_YOUR GOAL_
Wherever "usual" appears in a line of the listing, that line should be returned.

▬▬▬

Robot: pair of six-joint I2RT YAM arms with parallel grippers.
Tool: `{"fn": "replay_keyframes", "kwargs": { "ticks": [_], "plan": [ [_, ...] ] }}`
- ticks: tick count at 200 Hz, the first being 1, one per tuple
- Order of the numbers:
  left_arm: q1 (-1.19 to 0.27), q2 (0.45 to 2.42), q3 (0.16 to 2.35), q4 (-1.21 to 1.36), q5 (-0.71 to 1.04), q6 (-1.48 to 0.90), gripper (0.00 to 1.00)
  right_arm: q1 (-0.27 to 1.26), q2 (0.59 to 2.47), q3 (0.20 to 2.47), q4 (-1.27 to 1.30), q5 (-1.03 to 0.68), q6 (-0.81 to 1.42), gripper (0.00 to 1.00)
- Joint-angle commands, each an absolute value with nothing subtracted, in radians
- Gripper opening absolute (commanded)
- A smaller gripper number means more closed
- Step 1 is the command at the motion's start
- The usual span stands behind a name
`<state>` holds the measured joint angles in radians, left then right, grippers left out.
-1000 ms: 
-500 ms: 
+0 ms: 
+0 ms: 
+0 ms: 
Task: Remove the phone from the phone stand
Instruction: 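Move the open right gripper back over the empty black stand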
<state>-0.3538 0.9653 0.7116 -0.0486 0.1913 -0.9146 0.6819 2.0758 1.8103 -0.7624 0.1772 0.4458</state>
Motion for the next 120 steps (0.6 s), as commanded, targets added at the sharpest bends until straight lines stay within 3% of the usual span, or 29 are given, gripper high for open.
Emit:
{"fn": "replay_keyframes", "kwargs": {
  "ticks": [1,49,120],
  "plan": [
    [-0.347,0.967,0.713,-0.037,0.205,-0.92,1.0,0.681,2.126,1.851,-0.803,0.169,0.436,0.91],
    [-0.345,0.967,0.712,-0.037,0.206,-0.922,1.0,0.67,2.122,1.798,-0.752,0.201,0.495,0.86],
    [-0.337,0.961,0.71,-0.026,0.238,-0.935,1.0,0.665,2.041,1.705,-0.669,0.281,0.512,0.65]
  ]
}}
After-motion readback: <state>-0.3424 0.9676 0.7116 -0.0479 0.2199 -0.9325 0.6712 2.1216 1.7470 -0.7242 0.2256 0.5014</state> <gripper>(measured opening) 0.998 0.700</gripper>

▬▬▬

_EXPECTED ANSWER_
- The usual span stands behind a name
Motion for the next 120 steps (0.6 s), as commanded, targets added at the sharpest bends until straight lines stay within 3% of the usual span, or 29 are given, gripper high for open.

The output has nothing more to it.